Here is an example of a finished tire:
If their is interest I can provide measurements for the solder iron tool I developed and a video of the process. You do need a tire knobby with a durometer and thickness that will work. The best I found were the MBS T2 the tire wall thickness is 6mm and to the top of the knobby approx 8.5mm. I am looking forward to rolling strong this winter.
This will be my winter ride (test ride before studs installed in tires).
This is the tool I created from a square solder tip:
The tip is is pretty small as you want to create a pocket in the rubber. The tip is about 1.8mm by 4mm with the shaft at 2mm and penetration depth 4.5mm. I have my iron adjusted to about 330C and push the tip in at an angle then straighten to vertical and rotate slowly to create the seated pocket. I then immediately inset the stud while the rubber is still soft / molten. It takes a bit of practice but once you get the hang of it you can do a stud in about 15sec. It is very important to do in a well ventilated area as the molten rubber puts off smoke and strong odor and it is easiest with a mounted tyre under pressure.
Maybe but it is really better to use the tire to your advantage to grip the stud. You need to create that pocket that is present in MTB studded tires. The studs I have placed have been solid with no need for additional adhesives…just do outside before the snow falls and if you want run a fan to blow fumes down wind. I really think this is the best method for cost…Also the studs you get at https://bikestud.com/ are smaller than a standard car stud and are top quality…
I already was looking for studs, but the ones I could find where all 9-11mm which would be definitly too long.
Can you say something about durability.
In case I need to dive some km on pure asfalt they gonna rub off fast?
Andy these are Tungsten carbide tip (the darker portion that is mounted in an aluminum body)
they will wear extremely slow…how many winter miles are you thinking? These should last many seasons without any noticble wear or performance loss. You should not experience major wear on asphalt.
I have about 2km of road till the next park I drive usually. So 4km per trip.
For sure it depends on how much snow we will get this year.
Would say 50-100km max.
Thought about some kind of chains too and already have a design.

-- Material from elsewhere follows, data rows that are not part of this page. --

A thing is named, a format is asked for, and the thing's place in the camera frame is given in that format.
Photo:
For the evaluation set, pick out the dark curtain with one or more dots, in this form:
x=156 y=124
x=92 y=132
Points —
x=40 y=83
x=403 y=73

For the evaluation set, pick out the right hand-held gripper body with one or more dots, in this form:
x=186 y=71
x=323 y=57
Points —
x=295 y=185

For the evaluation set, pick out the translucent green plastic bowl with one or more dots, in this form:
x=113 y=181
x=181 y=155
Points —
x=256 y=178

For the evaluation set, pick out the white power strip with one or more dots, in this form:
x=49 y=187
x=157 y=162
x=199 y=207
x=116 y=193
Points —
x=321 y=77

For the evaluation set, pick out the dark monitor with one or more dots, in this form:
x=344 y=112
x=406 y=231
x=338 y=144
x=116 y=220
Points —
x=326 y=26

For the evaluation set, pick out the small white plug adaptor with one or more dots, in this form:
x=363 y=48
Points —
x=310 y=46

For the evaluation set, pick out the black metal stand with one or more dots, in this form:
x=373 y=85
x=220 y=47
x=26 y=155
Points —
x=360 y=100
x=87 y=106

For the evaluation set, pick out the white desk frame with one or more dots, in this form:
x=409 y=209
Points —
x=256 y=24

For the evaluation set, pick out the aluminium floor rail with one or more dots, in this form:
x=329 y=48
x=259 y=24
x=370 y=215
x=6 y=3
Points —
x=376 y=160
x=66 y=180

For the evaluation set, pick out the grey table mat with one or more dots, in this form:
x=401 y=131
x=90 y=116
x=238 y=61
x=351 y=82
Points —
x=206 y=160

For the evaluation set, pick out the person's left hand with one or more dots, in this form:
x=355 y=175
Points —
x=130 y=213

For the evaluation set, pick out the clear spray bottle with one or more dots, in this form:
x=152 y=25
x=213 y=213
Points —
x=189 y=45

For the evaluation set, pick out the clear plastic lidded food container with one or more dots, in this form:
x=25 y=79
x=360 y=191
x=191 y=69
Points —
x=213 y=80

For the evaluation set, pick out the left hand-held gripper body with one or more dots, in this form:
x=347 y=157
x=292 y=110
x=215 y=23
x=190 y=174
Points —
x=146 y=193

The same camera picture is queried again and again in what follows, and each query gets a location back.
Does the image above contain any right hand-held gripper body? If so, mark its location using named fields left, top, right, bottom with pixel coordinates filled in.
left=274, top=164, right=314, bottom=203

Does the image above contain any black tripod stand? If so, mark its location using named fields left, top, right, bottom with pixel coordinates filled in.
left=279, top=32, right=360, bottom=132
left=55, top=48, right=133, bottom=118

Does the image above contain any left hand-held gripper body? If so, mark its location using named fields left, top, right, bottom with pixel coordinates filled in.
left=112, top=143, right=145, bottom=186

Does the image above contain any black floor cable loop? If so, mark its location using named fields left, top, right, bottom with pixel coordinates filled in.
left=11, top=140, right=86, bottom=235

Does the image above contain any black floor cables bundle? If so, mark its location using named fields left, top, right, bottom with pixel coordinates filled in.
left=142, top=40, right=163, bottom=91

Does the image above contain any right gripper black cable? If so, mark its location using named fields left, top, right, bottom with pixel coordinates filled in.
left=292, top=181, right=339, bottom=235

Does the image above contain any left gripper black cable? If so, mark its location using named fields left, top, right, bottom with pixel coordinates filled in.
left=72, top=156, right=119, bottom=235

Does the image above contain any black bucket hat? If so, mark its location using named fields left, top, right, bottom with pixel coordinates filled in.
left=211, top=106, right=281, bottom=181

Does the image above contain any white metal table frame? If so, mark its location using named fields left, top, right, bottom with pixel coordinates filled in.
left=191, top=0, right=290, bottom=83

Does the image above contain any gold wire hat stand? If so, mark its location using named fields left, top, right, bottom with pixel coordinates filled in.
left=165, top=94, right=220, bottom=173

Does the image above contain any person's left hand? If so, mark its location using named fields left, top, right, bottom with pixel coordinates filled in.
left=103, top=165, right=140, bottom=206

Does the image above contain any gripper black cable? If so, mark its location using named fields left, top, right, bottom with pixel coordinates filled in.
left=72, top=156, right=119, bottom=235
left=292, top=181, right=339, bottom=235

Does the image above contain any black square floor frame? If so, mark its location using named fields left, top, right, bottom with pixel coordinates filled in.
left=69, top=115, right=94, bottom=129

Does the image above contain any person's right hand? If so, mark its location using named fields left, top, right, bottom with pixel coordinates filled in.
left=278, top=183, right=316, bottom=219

Think it could be better in deeper or fresh snow, but not sure if diy chains will perform good when driving 30km/h.
I just read your post again and realized you made only a pocket for the studs not a hole and put them through
You made that pocket with inflated wheels. You don´t afraind to burn to deep and hit the inner tube too?
No never had problem going through tire as the tip I designed left left 3…4mm of rubber and belt. Have installed over 100 studs no problem, you want to use a larger tire like the MBS T2 with a deep tread to grip snow and studs are for ice. Chains can work as well but I wanted a smoother ride and not thumping of the chains or the worry they would slip in turns…
So if you wanted to do you setup on like a TB truck, you need to buy the hubs/spikes etc you listed above, then get the link above for the conversions, get a set of 4 12mm x 28mm bearings, and then get the evolve second gen drive gears:
Yes that is the exact pully gear I have used with great success…as they also include extended bolt kit for mounting. You will need to play with your setting on your ecs…,I am running 16x72 with 190kv 6374 duals that provides a good balance between torque and top end. Never have any issue on hills or speed.